A second difficulty arose because the Prime could not communicate "interactively" with the IBM. Interactive communication is when a message can be sent to a person on a network, and if they are logged on, the message will appear on their screen within a couple of seconds. This type of communication is available between most BITNET-connected CMC systems. However, only asynchronous notes from the Prime could be sent through the gateway. Once the notes were sent from Sussex they were queued" to pass through the RAL gateway to BITNET. Moreover, the longer the note, the longer it took to pass through the gateway. We were able to exchange about one note each per half-hour at the quickest, though sometimes it was an overnight activity because of the length of the queue.

A third obstacle was that Sussex' Prime did not support mail-tracing. Thus, the ability to track the path of a note sent from Sussex through different nodes to its final destination was not available. Similarly, at the PSU end it was not possible to monitor the path of a note past the RAL gateway. In short, JANET proved to be the leg of the e-mail journey between our two sites that defied a path trace. As a result, neither of us was able to monitor the progress of e-mail in route as a means of estimating the other's response time.

A fourth problem involved responding to notes at the Sussex site, in that no "reply" feature was available. On the PSU IBM mainframe, typing the command REPLY while accessing a note sent from another user automatically generates a header that addresses the reply note back to the person who sent the original note. This function saves quite a bit of typing, and is especially useful in sending mail across networks where the headers needed to designate the targeted receiver's address are quite long. Unfortunately, the Prime required headers to be typed in full each time a note was generated.

A final disadvantage resulted from the short time period (three months) of our case study. This was not enough time to allow the speech communication researcher to learn many of the features available on Emacs, the Prime's word-processing program, which in turn made it difficult to edit files.

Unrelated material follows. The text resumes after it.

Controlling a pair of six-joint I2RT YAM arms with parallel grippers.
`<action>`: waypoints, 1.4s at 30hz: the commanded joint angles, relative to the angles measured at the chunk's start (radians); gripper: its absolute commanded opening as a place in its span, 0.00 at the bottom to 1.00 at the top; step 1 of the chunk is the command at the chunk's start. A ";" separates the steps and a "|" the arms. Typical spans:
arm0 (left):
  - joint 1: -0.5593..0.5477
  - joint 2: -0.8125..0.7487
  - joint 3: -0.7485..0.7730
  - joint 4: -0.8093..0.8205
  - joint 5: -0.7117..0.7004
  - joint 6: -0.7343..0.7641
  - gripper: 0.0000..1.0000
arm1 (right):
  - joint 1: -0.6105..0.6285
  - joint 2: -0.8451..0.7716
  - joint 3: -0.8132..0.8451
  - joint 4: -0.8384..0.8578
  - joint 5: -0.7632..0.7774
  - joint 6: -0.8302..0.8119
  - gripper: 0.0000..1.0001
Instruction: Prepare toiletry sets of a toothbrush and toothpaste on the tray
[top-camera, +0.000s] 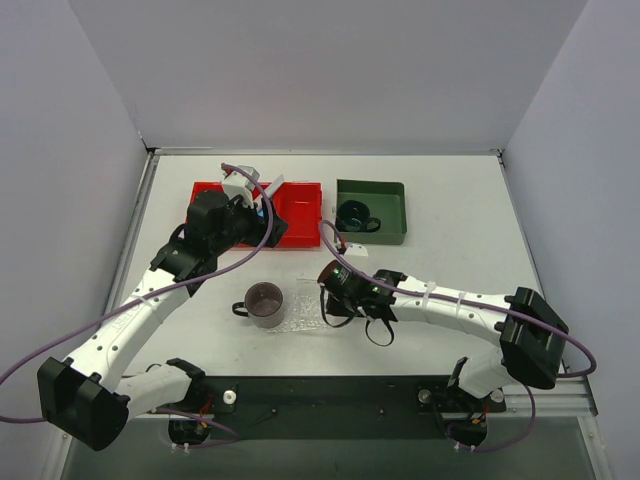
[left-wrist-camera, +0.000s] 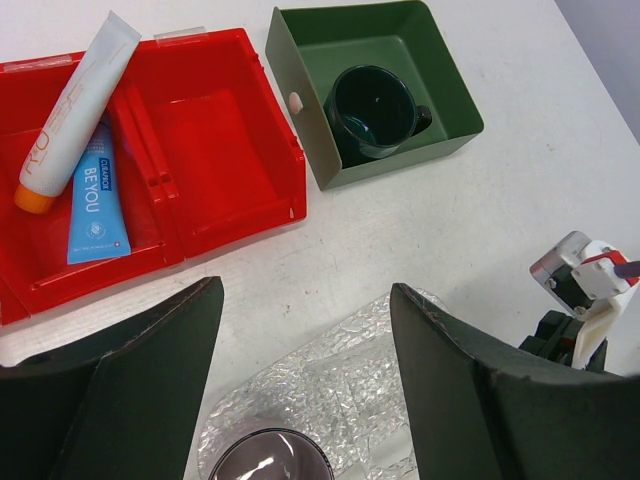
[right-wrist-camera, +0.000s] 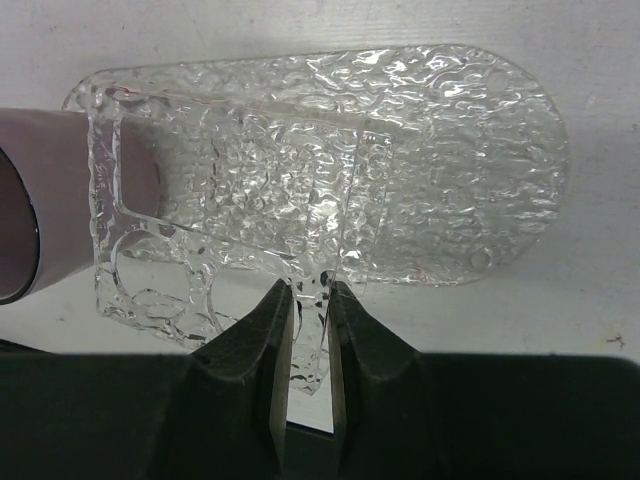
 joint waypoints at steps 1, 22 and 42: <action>0.005 -0.007 0.035 0.023 0.005 0.011 0.78 | -0.007 0.020 0.005 0.058 -0.067 -0.042 0.00; 0.005 -0.005 0.035 0.025 0.008 0.013 0.78 | -0.028 0.054 0.022 0.061 -0.121 -0.126 0.00; 0.005 0.003 0.033 0.025 0.013 0.011 0.78 | -0.049 0.088 0.040 0.058 -0.152 -0.175 0.00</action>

Distinct Advantages Emerged

Despite these five problems, however, there were four distinct advantages in communicating electronically across the Atlantic through the JANET-BITNET gateway. First was simply the time we saved. If we had used regular postal mail to send data and text from Pennsylvania to England it would have taken an average of about seven days to arrive. But, in one example of how much time CMC saved us, a 30-page document was sent from PSU's mainframe to Sussex' Prime in about five hours.

A second advantage of our JANET-BITNET connection was ease of data transportability. That is, the speech communication researcher did not need to physically carry research documents to England. All notes and files were sent electronically to Sussex' Prime before the researcher left the U.S.

A third advantage of our JANET-BITNET connection was cost efficiency. Basically, we were able to "talk" to each other through e-mail notes at no cost (other than physically travelling to and from the remote site), whereas transmitting the same information by telephone conversation or regular mail would have been expensive. We viewed this advantage as ultimately more important than the others in using the JANET-BITNET gateway.

A final advantage to our connection was that the Prime mainframe was relatively "user friendly." For example, once one was logged on to the system, a simple command of MAIL allowed access to incoming notes. Commands used to execute functions on the Prime in most cases were represented by pneumonic words denoting the meaning of desired function. Also, since the researcher had already known how to use e-mail on BITNET at PSU, learning how to use e-mail on Sussex' Prime was relatively easy since many of the same principles applied.

Caveats and Precautions

In the end, we evaluated the experience very positively. We firmly believe that despite the difficulties encountered in facilitating the communication link, the overall gains made in continuing research away from home made the efforts worth it. Thus we would not hesitate to recommend that scholars planning to travel from their home university consider pursuing similar CMC links if they need to access their home mainframe accounts while they are away.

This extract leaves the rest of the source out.